The complete main course place setting just removes the plate and flatware used for the first course.
Vintage pressed glass salt bowls and spoons were at the top of each plate.
The front, more rectangular, platter was used for our first course shrimp and the larger oval was used for the main course meat and veggies since they were all on the grill together.
Flatware serving pieces all had Mother of Pearl handles. I find most of my mother of pearl in England where we go on guided antiquing trips.
For the pork's pineapple-serrano salsa, I used an antique ivory sugar shell.
I served our strawberry shortcake dessert in the Rose Chintz rimmed soup bowls.
I used a different pattern of mother of pearl knife and fork for dessert. Washing mother of pearl flatware is tedious. You should not get the handles wet. If they get wet, and particularly if they sit in water, it will turn brown. Cover them with your hand and just wash the silverplate parts with mild liquid dish soap on a cloth. It looks so pretty on a table that it's worth the trouble!

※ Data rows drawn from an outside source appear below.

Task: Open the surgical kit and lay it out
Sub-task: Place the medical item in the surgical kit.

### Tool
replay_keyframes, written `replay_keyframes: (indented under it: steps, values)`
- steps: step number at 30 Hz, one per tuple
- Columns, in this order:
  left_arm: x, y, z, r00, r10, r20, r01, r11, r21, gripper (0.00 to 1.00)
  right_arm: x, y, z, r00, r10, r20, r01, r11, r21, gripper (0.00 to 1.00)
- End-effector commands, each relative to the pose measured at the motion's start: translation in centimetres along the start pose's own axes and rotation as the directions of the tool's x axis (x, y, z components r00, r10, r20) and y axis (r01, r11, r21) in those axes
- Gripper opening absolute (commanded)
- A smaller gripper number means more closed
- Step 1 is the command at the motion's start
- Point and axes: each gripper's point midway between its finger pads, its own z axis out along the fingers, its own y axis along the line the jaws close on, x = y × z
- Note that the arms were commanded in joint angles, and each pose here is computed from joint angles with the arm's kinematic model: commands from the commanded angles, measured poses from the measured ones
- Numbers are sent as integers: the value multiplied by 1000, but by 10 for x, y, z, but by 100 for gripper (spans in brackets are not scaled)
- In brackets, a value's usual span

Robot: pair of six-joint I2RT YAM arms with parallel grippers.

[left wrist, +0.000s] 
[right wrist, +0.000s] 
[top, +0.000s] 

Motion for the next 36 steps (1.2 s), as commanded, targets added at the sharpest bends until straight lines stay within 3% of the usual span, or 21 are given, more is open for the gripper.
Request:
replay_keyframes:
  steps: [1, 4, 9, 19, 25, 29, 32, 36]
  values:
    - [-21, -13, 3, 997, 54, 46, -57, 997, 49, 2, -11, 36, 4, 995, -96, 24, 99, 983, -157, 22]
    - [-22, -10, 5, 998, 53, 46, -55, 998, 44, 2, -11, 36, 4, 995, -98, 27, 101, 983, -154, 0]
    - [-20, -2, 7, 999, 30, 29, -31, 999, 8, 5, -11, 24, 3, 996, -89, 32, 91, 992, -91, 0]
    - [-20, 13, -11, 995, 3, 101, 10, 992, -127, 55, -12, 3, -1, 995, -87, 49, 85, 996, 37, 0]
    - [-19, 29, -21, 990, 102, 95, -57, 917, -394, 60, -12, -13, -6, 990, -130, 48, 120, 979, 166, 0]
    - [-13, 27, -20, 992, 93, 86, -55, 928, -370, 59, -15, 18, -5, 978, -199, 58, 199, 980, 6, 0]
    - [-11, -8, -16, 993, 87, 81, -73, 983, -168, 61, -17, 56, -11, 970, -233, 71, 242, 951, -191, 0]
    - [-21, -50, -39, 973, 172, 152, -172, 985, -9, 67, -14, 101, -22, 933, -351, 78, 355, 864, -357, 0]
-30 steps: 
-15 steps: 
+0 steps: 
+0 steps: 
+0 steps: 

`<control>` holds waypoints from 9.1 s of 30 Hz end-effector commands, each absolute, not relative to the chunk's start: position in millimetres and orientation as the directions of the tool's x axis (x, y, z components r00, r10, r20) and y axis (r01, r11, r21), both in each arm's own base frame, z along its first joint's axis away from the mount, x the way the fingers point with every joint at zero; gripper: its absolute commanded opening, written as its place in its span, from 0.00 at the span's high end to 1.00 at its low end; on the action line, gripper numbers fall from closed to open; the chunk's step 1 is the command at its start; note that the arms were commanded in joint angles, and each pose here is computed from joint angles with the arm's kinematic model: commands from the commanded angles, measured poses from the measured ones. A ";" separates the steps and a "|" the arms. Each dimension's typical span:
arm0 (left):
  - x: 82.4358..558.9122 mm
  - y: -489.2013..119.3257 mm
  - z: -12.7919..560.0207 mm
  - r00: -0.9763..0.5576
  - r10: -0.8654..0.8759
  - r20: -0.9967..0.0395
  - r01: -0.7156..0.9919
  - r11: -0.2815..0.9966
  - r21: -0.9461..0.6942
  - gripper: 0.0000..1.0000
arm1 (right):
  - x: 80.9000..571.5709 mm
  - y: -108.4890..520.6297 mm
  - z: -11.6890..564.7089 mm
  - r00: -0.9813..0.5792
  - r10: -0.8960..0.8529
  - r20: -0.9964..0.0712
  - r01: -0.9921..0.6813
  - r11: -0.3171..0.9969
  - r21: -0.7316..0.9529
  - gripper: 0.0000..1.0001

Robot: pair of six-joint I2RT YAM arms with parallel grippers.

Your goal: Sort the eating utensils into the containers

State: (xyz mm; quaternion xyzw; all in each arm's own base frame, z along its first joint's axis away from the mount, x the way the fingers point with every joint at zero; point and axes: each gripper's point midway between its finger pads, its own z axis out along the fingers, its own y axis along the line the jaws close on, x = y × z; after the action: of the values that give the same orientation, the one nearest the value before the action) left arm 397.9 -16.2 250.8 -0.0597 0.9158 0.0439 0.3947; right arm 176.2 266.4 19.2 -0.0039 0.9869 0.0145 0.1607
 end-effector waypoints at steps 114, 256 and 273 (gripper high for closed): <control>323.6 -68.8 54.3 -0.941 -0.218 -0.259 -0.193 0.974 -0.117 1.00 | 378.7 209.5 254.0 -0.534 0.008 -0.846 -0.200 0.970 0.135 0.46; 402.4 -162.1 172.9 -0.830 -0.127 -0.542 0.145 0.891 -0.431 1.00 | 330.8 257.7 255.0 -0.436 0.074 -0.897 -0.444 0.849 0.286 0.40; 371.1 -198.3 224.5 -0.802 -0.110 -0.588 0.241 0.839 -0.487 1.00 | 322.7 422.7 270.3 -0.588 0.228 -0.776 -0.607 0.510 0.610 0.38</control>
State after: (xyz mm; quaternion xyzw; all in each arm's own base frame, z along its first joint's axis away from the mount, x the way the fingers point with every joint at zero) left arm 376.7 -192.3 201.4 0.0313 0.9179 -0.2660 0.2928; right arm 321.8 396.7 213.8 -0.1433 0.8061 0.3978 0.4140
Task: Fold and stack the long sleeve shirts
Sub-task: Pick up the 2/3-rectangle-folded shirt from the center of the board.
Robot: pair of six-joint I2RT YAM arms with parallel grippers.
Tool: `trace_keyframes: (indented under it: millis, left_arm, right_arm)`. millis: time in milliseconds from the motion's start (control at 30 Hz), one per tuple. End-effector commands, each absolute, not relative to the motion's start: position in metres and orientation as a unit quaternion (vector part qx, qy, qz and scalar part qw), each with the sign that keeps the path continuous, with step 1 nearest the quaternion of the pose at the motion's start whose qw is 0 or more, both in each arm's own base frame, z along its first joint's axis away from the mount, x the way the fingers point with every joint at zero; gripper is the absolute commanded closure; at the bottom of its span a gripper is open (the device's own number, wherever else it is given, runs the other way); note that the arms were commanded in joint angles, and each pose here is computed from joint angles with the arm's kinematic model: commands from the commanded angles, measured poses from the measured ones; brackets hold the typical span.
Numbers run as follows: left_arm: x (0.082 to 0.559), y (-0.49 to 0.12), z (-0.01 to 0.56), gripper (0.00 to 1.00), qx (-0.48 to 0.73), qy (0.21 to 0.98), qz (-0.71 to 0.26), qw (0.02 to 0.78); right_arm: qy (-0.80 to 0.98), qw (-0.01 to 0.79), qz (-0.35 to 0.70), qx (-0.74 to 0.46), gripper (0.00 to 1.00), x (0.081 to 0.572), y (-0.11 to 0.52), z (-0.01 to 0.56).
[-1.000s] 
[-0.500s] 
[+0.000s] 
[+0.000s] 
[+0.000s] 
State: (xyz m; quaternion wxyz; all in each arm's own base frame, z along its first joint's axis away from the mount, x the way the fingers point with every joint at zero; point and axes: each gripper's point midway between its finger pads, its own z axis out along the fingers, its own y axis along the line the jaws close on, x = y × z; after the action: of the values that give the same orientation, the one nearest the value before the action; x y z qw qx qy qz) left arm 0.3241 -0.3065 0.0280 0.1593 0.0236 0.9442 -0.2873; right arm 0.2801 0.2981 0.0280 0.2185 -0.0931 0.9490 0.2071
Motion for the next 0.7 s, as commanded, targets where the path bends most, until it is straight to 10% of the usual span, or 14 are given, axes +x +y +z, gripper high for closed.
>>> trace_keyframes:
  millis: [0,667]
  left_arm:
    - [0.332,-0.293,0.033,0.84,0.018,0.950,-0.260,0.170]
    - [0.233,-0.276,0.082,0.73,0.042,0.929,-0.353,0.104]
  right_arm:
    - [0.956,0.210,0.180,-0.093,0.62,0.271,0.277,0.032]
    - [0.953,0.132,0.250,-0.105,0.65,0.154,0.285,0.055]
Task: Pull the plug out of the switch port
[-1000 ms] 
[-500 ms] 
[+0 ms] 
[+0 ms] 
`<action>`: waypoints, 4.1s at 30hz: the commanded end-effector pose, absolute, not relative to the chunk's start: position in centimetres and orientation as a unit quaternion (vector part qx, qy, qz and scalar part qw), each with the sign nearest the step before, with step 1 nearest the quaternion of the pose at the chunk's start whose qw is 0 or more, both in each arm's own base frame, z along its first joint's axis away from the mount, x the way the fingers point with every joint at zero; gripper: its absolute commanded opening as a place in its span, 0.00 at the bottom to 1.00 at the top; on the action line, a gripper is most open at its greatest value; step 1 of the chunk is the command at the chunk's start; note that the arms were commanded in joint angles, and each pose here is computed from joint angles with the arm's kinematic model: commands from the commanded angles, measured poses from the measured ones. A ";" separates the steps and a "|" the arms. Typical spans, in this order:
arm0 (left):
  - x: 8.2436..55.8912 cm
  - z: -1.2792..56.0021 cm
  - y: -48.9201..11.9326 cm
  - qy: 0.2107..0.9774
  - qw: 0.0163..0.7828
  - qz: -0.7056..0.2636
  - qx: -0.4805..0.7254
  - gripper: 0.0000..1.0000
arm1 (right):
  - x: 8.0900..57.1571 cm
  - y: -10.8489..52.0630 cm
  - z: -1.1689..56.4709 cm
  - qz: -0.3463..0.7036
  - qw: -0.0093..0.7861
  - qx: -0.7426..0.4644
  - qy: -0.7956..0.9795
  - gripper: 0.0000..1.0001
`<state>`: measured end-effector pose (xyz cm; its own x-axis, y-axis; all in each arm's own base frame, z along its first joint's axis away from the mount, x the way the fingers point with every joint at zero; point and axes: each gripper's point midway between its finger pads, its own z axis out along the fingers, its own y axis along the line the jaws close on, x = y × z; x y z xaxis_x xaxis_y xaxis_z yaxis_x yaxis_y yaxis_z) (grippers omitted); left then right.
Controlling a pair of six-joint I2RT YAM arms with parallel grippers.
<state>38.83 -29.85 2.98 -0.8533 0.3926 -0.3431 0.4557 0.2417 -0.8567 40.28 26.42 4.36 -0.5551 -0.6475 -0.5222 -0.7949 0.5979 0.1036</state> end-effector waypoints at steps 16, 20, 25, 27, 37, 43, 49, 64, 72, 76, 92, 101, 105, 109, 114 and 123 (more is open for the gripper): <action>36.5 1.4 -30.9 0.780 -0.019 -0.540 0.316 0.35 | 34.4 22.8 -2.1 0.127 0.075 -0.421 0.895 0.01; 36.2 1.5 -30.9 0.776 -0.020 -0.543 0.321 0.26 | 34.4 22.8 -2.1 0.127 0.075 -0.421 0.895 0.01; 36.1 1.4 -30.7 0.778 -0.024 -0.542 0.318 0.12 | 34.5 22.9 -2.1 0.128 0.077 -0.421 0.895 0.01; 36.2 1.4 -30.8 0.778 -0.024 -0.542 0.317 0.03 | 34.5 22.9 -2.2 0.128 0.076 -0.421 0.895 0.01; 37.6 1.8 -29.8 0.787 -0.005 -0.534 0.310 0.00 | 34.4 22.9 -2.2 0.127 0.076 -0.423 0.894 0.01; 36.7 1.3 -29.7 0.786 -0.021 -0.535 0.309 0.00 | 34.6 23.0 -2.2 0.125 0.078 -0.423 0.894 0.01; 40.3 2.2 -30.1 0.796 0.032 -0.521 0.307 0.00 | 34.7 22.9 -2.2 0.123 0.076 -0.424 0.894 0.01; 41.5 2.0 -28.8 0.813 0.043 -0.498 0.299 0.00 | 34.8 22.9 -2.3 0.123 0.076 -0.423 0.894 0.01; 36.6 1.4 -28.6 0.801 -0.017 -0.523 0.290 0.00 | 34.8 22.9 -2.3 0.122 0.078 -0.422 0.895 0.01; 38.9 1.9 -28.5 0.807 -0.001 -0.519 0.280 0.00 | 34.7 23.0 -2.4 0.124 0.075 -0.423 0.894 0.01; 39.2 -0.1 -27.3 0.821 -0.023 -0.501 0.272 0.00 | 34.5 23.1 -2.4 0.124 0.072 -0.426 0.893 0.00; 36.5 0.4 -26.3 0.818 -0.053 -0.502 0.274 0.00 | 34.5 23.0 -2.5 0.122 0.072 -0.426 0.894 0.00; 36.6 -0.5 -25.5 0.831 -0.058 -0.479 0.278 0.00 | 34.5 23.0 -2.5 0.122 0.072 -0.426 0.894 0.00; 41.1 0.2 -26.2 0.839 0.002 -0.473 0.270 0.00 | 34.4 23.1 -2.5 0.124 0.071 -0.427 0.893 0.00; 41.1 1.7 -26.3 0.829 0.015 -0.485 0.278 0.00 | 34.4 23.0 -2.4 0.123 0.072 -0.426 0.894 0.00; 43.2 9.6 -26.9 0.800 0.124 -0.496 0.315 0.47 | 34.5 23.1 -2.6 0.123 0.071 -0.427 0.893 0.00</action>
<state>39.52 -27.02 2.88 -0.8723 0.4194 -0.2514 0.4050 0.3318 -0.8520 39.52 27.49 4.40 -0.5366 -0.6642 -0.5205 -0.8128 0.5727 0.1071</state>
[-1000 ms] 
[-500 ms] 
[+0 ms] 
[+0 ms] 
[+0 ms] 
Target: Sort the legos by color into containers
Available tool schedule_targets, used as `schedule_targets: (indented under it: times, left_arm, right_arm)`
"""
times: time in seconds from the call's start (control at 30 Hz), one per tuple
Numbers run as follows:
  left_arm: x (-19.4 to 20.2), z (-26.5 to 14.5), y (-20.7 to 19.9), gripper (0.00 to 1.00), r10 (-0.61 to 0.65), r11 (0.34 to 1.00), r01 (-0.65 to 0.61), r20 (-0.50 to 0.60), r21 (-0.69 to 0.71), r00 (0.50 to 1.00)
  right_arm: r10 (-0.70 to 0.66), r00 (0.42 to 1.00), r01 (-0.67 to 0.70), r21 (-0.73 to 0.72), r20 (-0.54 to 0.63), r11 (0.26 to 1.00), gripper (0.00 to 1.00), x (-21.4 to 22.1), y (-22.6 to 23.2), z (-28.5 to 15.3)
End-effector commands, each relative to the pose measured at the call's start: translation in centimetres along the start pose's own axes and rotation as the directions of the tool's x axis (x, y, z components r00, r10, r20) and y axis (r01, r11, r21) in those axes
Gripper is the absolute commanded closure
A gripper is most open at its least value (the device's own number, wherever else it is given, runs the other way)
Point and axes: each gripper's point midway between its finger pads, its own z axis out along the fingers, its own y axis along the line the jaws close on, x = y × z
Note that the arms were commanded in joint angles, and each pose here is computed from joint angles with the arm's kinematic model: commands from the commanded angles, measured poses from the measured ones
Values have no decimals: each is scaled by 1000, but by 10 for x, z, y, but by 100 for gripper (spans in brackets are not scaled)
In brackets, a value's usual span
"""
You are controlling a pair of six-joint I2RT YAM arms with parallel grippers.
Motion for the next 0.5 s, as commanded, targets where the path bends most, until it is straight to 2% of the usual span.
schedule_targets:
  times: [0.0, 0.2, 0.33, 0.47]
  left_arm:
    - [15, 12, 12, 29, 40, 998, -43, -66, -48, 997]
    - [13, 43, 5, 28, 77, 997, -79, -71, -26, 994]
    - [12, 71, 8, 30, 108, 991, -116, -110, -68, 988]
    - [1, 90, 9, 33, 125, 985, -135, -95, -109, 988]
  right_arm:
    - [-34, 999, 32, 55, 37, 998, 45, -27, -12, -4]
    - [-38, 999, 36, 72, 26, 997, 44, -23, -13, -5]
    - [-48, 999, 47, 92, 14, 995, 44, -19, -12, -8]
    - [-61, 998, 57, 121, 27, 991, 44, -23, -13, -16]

It's a good thing my husband likes all of my tableware and isn't too "macho" to eat at a pretty table!
Wedding Shrimp Recipe
3 large shrimp per person
1-3" piece of green onion, white and green parts (you get 2 per onion), per shrimp
1/2 slice bacon per shrimp
1/2" slice fresh ginger, peeled*
1/2 cup soy sauce*
2 Tbsp grape seed oil*
Half cook bacon in oven on a foil covered cookie sheet - put cookie sheet in cold oven, set on 400 degrees, close door and let cook 12 minutes. Drain on paper towels.
Peel and devein shrimp, leaving tail shell on. Lay piece of onion along the back length of each shrimp. Wrap with bacon and secure with a toothpick.
Crush the ginger in a mortar/pestle or in a garlic press. Mix the juice with the soy sauce and oil. Mince the solids finely and add to the soy sauce mixture.
Using the same cookie sheet but without the foil, lay out the shrimp in a single layer and pour the soy sauce mixture over all. Turn and "brush" each shrimp through the soy so that all sides have some. Let sit 15 minutes or up to an hour. If leaving the shrimp in the marinade longer than 15 minutes, turn it over every 15 minutes.
Cook over hot coals just until the bacon is crisp and the shrimp is pink and opaque. It should only take about 1 minute per side if the coals are hot and the grill is close to coals.
*Keeping the same proportions, change the amounts to fit the number of shrimp you are grilling.